Search the records for "each". Copy every line where it appears.
§ §
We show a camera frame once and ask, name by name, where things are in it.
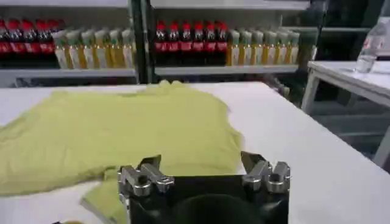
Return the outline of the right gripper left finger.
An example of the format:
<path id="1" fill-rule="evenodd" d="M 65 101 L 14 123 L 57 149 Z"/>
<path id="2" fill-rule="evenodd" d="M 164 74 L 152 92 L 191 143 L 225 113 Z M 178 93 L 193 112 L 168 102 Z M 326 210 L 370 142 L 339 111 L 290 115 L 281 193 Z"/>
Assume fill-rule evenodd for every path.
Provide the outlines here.
<path id="1" fill-rule="evenodd" d="M 139 165 L 121 166 L 118 170 L 118 192 L 123 197 L 148 197 L 153 189 L 165 194 L 175 184 L 172 176 L 160 171 L 161 155 L 143 158 Z"/>

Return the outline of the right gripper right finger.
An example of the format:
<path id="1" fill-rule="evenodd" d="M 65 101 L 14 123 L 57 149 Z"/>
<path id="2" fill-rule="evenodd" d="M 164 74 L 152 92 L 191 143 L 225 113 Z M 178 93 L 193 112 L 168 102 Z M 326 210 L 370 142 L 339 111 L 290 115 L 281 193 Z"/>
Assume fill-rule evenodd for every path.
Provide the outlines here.
<path id="1" fill-rule="evenodd" d="M 290 190 L 291 169 L 284 161 L 272 165 L 260 154 L 241 152 L 241 162 L 246 174 L 242 183 L 253 191 L 265 188 L 270 193 L 284 194 Z"/>

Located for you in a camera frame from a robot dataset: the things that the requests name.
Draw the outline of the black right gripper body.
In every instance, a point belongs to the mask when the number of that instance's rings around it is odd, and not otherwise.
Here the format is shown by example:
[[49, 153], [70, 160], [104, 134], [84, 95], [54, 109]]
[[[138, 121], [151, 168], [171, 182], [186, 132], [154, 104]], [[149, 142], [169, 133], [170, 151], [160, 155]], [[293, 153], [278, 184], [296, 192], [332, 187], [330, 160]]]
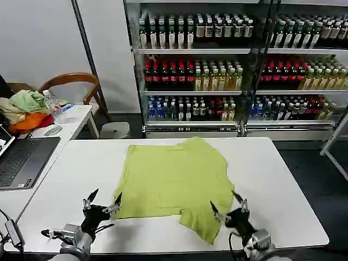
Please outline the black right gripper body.
[[228, 228], [235, 228], [242, 238], [243, 243], [247, 243], [255, 232], [255, 228], [250, 224], [250, 212], [242, 212], [241, 208], [237, 208], [226, 215], [225, 226]]

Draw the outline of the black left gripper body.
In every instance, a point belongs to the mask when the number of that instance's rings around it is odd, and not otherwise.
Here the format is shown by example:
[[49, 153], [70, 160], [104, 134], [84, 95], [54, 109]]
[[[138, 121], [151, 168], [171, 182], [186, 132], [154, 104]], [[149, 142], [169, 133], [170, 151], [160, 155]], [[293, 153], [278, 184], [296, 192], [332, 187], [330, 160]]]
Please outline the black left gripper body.
[[107, 212], [107, 207], [92, 204], [90, 208], [83, 209], [84, 221], [81, 224], [81, 229], [84, 233], [95, 235], [99, 224], [102, 221], [110, 219], [110, 213]]

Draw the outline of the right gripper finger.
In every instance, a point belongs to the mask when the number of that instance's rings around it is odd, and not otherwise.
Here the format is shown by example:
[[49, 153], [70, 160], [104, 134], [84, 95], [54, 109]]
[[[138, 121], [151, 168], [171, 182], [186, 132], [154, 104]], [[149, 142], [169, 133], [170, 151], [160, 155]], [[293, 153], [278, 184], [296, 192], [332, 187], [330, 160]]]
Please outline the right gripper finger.
[[234, 190], [232, 190], [233, 196], [236, 198], [236, 200], [239, 202], [241, 206], [241, 212], [242, 213], [248, 213], [248, 203], [246, 198], [242, 198], [238, 193], [236, 193]]
[[226, 214], [221, 214], [218, 209], [216, 208], [215, 204], [210, 201], [210, 205], [212, 207], [214, 216], [220, 221], [220, 222], [229, 222], [231, 220], [231, 217]]

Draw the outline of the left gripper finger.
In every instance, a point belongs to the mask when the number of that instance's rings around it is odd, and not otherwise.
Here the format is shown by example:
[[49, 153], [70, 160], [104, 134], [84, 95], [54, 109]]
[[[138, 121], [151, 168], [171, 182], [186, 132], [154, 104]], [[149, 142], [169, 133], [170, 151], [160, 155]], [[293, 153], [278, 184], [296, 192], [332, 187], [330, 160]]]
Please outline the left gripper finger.
[[83, 199], [83, 209], [92, 209], [97, 207], [95, 204], [92, 204], [92, 202], [95, 199], [98, 191], [99, 188], [94, 190], [87, 198]]
[[109, 214], [109, 216], [112, 218], [121, 209], [121, 199], [122, 193], [119, 193], [119, 195], [116, 197], [113, 203], [108, 207], [103, 208], [102, 212]]

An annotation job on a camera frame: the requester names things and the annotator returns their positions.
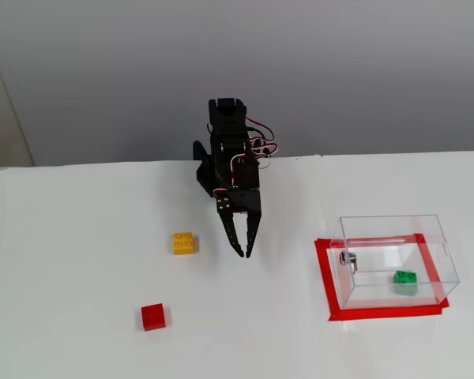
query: transparent container
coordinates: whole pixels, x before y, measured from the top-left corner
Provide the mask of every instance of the transparent container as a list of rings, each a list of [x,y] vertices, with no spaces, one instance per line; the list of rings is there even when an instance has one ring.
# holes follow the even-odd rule
[[[439,304],[459,283],[436,215],[341,217],[329,255],[342,310]]]

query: lego brick
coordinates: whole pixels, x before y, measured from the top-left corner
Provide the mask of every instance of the lego brick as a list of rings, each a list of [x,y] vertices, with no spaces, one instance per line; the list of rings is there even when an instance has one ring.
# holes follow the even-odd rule
[[[172,243],[175,255],[193,254],[194,239],[191,233],[174,233]]]
[[[395,272],[393,282],[397,284],[394,291],[399,295],[414,296],[418,293],[418,279],[414,272],[399,270]]]
[[[155,304],[154,306],[143,306],[141,312],[142,324],[144,325],[144,330],[146,332],[149,330],[165,328],[167,326],[167,324],[165,323],[165,313],[163,304]]]

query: white table
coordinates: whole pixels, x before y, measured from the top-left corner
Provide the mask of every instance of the white table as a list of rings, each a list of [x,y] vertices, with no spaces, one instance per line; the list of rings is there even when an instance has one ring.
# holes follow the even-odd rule
[[[0,378],[474,377],[474,152],[274,159],[251,259],[197,166],[0,171]],[[416,213],[439,214],[452,248],[451,307],[327,322],[313,241],[338,216]],[[176,231],[200,253],[173,256]],[[158,302],[169,327],[142,331]]]

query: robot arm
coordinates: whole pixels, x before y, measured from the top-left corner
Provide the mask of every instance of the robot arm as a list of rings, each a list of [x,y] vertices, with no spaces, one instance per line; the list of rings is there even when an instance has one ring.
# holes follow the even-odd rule
[[[244,257],[239,244],[233,214],[247,213],[246,257],[249,258],[261,219],[258,159],[277,151],[263,137],[251,138],[246,126],[246,107],[239,99],[209,101],[211,155],[199,141],[194,142],[194,159],[201,160],[197,180],[211,197],[216,198],[224,229],[233,249]],[[270,145],[276,149],[271,153]]]

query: red tape
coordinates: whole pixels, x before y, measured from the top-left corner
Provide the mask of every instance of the red tape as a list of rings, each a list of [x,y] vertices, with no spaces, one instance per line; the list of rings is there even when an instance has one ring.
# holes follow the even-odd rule
[[[412,235],[405,237],[390,238],[389,240],[397,240],[399,238],[406,238],[408,241],[415,241],[418,243],[423,261],[425,262],[425,269],[428,277],[433,281],[440,281],[434,262],[425,243],[423,235]],[[363,246],[368,245],[366,241],[369,239],[359,239]],[[323,283],[325,284],[326,298],[329,302],[330,318],[329,321],[350,321],[350,320],[364,320],[368,318],[392,318],[392,317],[414,317],[414,316],[432,316],[442,314],[442,309],[450,306],[448,299],[445,298],[441,303],[431,306],[409,306],[409,307],[382,307],[382,308],[364,308],[357,310],[342,310],[337,301],[337,293],[333,283],[332,272],[330,270],[328,249],[330,248],[330,239],[319,239],[314,242],[316,245],[316,252],[318,254],[319,267],[322,270]]]

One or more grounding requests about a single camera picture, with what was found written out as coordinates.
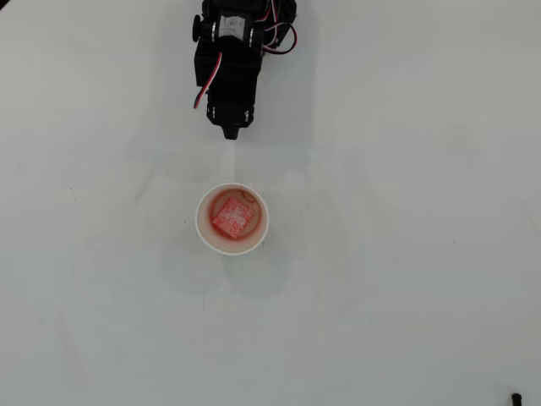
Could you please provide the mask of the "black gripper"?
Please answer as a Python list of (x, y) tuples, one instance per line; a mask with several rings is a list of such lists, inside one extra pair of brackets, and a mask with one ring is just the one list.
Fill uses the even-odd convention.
§ §
■ **YOUR SOLUTION**:
Provide the mask of every instance of the transparent container as a list of rings, each a list of [x,y] vertices, with no spaces, one instance per line; the list of rings is there even when an instance has one ring.
Provide the mask of every instance of the lego brick as a list of rings, each a list of [x,y] vertices, with no spaces, one instance per line; the list of rings is there even when an instance has one ring.
Provide the mask of every instance of the white table as a list of rings, each a list of [x,y] vertices, with no spaces, one instance per line; the list of rings is there even when an instance has one ring.
Provide the mask of every instance of the robot arm as a list of rings, each a list of [x,y] vertices, with no spaces, one instance per line; the list of rings is there even when an instance has one ring.
Provide the mask of every instance of the red tape as a list of rings, each a list of [x,y] vertices, with no spaces, one instance per line; the list of rings is there even when an instance has one ring.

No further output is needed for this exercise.